An extrapolated and provably convergent algorithm for nonlinear matrix decomposition with the ReLU function
Nicolas Gillis, Margherita Porcelli, Giovanni Seraghiti
TL;DR
This work addresses nonlinear matrix decomposition with ReLU activations by studying ReLU-NMD and its two main variants, Latent-ReLU-NMD and 3B-ReLU-NMD, and by developing convergent algorithms. It proves that Latent-ReLU-NMD can be ill-posed while ReLU-NMD may have a well-defined set of low-rank solutions, and it derives a bound connecting the two formulations. The authors establish convergence guarantees for a block-coordinate-descent scheme (BCD-NMD) applied to 3B-ReLU-NMD and introduce an extrapolated variant (eBCD-NMD) with subsequence convergence to KKT points, inspired by LMaFit. Extensive numerical experiments across matrix completion with ReLU sampling, EDMC, low-dimensional embedding, and sparse-data compression demonstrate that eBCD-NMD accelerates convergence and achieves competitive, often superior, performance relative to state-of-the-art methods while preserving theoretical guarantees.
Abstract
Nonlinear matrix decomposition (NMD) with the ReLU function, denoted ReLU-NMD, is the following problem: given a sparse, nonnegative matrix $X$ and a factorization rank $r$, identify a rank-$r$ matrix $Θ$ such that $X\approx \max(0,Θ)$. This decomposition finds application in data compression, matrix completion with entries missing not at random, and manifold learning.
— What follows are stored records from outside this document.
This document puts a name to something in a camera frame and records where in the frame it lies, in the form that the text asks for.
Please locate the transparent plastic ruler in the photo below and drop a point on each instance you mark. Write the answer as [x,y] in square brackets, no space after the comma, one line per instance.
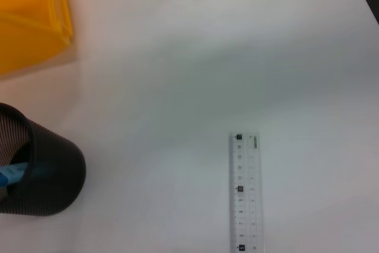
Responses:
[245,193]

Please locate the blue safety scissors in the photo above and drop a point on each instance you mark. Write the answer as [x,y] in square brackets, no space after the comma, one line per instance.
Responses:
[12,174]

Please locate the black mesh pen cup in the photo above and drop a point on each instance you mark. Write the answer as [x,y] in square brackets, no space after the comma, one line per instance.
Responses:
[56,176]

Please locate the yellow plastic storage bin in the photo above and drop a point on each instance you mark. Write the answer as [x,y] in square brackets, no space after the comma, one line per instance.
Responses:
[29,22]

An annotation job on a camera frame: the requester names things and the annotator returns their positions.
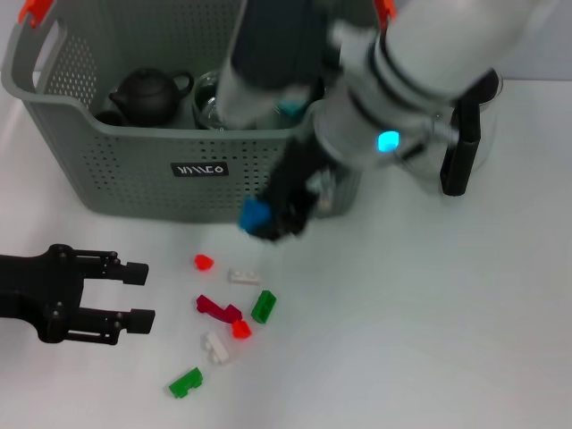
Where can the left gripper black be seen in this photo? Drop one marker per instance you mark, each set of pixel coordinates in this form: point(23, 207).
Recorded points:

The standard ReLU-NMD model minimizes the least squares error, that is, $\|X - \max(0,Θ)\|_F^2$. The corresponding optimization problem is nondifferentiable and highly nonconvex. This motivated Saul to propose an alternative model, Latent-ReLU-NMD, where a latent variable $Z$ is introduced and satisfies $\max(0,Z)=X$ while minimizing $\|Z - Θ\|_F^2$ (``A nonlinear matrix decomposition for mining the zeros of sparse data'', SIAM J. Math. Data Sci., 2022). Our first contribution is to show that the two formulations may yield different low-rank solutions $Θ$; in particular, we show that Latent-ReLU-NMD can be ill-posed when ReLU-NMD is not, meaning that there are instances in which the infimum of Latent-ReLU-NMD is not attained while that of ReLU-NMD is. We also consider another alternative model, called 3B-ReLU-NMD, which parameterizes $Θ=WH$, where $W$ has $r$ columns and $H$ has $r$ rows, allowing one to get rid of the rank constraint in Latent-ReLU-NMD. Our second contribution is to prove the convergence of a block coordinate descent (BCD) applied to 3B-ReLU-NMD and referred to as BCD-NMD. Our third contribution is a novel extrapolated variant of BCD-NMD, dubbed eBCD-NMD, which we prove is also convergent under mild assumptions. We illustrate the significant acceleration effect of eBCD-NMD compared to BCD-NMD, and also show that eBCD-NMD performs well against the state of the art on synthetic and real-world data sets.